Reconciler Errors and error_policy

fn error_policy(obj: Arc<MyResource>, err: &Error, ctx: Arc<Context>) -> Action {
tracing::error!(?err, "reconcile failed");

match err {
// Transient error: retry
Error::KubeApi(_) => Action::requeue(Duration::from_secs(5)),
// Permanent error: don't retry
Error::MissingField(_) => Action::await_change(),
}
}

Controller::run(reconcile, error_policy, ctx):

  • When the reconciler returns Err, error_policy is called
  • Schedules according to the Action returned by error_policy

Current Limitations

  • error_policy is a synchronous function. It cannot perform async operations (sending metrics, updating status, etc.)
  • There is no success reset callback. To implement per-key backoff, you need to wrap the reconciler (Per-key backoff pattern)

Client-Level Retries

kube-client does not have built-in retries for regular API calls. When create(), patch(), get(), etc. fail, they return the error as-is.

To implement retries yourself, use Tower's retry middleware:

use tower::retry::Policy;

struct RetryPolicy;

impl Policy<Request<Body>, Response<Body>, Error> for RetryPolicy {
// Only retry on 5xx, timeouts, and network errors
// Don't retry on 4xx (the request itself is wrong)
}

Retryability

ErrorRetryableReason
5xxYesTemporary server failure
TimeoutYesTemporary network issue
429 Too Many RequestsYesRate limit → wait and retry
Network errorYesTemporary connection failure
4xx (400, 403, 404, etc.)NoThe request is wrong
409 ConflictNoSSA conflict → fix the logic

Timeout Strategy

As covered in Client internals, the default read_timeout is set to 295 seconds for watches, which can cause regular API calls to block for up to 5 minutes.

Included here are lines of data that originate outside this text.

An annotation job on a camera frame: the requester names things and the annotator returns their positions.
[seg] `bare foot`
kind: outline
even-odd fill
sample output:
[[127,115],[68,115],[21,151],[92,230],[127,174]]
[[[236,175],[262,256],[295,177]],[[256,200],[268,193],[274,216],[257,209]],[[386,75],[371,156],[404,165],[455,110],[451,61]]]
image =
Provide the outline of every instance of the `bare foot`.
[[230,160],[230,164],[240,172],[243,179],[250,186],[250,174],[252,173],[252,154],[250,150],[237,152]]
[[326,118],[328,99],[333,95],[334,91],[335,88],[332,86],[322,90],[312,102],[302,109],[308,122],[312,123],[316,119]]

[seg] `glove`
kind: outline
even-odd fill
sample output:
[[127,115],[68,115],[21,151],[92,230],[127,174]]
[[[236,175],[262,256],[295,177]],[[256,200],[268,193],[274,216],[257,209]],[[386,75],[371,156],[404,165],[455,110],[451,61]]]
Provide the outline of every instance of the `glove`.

Mitigation 1: Separate Clients

// Client for watchers (default 295s)
let watcher_client = Client::try_default().await?;

// Client for API calls (short timeout)
let mut config = Config::infer().await?;
config.read_timeout = Some(Duration::from_secs(15));
let api_client = Client::try_from(config)?;

Mitigation 2: Wrap Individual Calls

let pod = tokio::time::timeout(
Duration::from_secs(10),
api.get("my-pod"),
).await??;

Mitigation 3: Not a Big Issue in Controllers

The watchers managed by the Controller need long timeouts. You only need to wrap the API calls inside the reconciler with a timeout.